Dear reader, are your shelves heaving under the weight of books by dead white folks? Do your eyes glaze over at the mention of foreign fiction? Is your reading diet missing the vibrant flavours of stories from Africa, Asia and Latin America? Restricting your reading to novels from Europe and North America is like going to an all-you-can-eat Mexican buffet and just eating tortillas. Why do that?
I have been getting to know about countries in the global south through literature. Being an intrepid traveller, current events addict and avid reader led me inexorably to read books from around the world. The book that most reeled me in to the ability of literature to open the door to another country was Gabriel García Márquez’s One Hundred Years of Solitude, a dazzling, magic-realist ride through Colombia’s fortunes and misfortunes. Eventually, a cocktail of wonder, wishfulness and wanderlust inspired me to write a book about the joy of seeing the world through books.
It’s easy to stick close to a literary home, but it’s also limiting, maybe illogical. Non-western nations are home to more than 6 billion people – about 85% of the world’s population. Little wonder they are also referred to as the “majority world”.
There’s a whole gamut of storytelling out there that is as colourful as an Indian textile bazaar, as rich as the spices of an Ethiopian stew and as passionate as a tango in Buenos Aires. Tales that encompasses love, loss, joy, revolution and even stretch to exploding mangoes, a ferociously funny Frankenstein and ghosts with strong political views.
There are other ways to get facts. Newspapers are full of them, as are podcasts and documentaries. Travel shows proliferate, take your pick. But even then, there is nothing like the view of the world via a novel. Novels can go beyond merely being set on location. They can describe and landscape, but they can also capture a nation’s spirit and reveal something of its soul, offering a gateway to understanding the world in all its complexity, richness and absurdity. Seeking out authors from different cultural backgrounds, races and genders means reading books that challenge assumptions and broaden horizons as we venture into new worlds and learn about people who live different lives. It’s a cure for cultural myopia.

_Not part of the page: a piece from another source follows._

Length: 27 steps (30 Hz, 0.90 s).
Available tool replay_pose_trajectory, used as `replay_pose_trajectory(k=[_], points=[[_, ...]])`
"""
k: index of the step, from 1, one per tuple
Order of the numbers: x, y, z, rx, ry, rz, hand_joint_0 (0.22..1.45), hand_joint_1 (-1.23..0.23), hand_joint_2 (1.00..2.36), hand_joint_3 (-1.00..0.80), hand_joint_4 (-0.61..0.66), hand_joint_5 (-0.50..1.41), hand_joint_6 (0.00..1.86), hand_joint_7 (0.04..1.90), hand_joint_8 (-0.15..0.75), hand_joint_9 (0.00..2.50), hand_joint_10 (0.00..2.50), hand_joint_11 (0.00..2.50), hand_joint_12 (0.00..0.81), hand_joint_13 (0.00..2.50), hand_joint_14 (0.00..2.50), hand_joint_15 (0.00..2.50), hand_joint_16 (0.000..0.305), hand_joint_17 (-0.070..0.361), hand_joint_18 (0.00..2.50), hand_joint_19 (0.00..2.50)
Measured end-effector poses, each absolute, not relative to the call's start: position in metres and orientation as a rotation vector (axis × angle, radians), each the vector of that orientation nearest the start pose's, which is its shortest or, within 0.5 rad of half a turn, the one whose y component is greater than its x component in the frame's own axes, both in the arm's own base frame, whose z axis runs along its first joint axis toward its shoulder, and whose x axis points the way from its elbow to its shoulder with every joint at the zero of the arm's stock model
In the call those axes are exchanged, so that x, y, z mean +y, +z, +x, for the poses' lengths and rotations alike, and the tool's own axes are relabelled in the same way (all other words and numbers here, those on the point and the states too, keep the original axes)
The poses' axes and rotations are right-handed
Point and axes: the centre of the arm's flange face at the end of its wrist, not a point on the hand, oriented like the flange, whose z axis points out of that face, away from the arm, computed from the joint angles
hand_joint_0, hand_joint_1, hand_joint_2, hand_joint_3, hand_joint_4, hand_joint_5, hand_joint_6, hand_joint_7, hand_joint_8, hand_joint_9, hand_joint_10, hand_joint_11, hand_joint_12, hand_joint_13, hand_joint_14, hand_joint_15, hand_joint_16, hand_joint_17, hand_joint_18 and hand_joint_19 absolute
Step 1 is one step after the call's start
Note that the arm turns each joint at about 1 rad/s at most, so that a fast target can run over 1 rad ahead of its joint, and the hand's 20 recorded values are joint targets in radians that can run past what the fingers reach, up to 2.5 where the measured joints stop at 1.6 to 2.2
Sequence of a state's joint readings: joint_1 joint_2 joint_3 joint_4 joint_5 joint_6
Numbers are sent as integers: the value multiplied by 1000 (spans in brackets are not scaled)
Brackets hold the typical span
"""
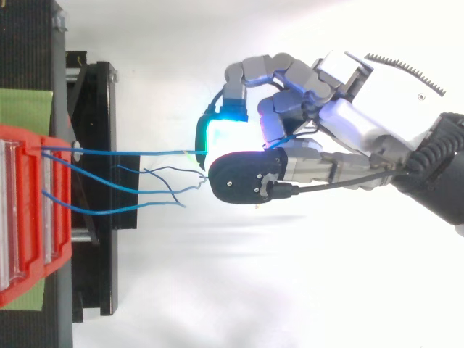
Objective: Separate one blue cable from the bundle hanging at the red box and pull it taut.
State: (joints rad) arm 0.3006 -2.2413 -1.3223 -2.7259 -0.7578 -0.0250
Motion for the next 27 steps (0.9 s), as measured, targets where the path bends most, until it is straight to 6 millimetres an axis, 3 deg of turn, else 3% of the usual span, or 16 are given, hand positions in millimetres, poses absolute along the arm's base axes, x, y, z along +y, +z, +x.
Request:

Nigeria’s civil war in the 1970s? Chimamanda Ngozi Adichie’s Half of a Yellow Sun is unputdownable. Seoul searching? Nobel prize-winner Han Kang, with works such as Human Acts and We Do Not Part, delves deep into South Korea’s psyche. A slice of life from Cuba? Leonardo Padura’s crime-busting Havana cop Mario Conde is on the case. And there’s a lot more where these came from – tales told with vim, vigour and narrative verve by writers such as Ngugi wa Thiong’o, Isabel Allende, Arundhati Roy, Naguib Mahfouz and Abdulrazak Gurnah.
With independence a seminal event for many global south nations in the 20th century, the anti-colonial struggle pulses at the heart of some novels (so loud sometimes that you can almost hear it beating). The Nigerian writer Chinua Achebe, considered the grandfather of modern African literature, said that “until the lions have their own historians, the history of the hunt will always glorify the hunter”. As the literary lions of the global south roar, they not only tell us about their own countries but also about their former colonial masters. Salman Rushdie called it “the empire writes back”.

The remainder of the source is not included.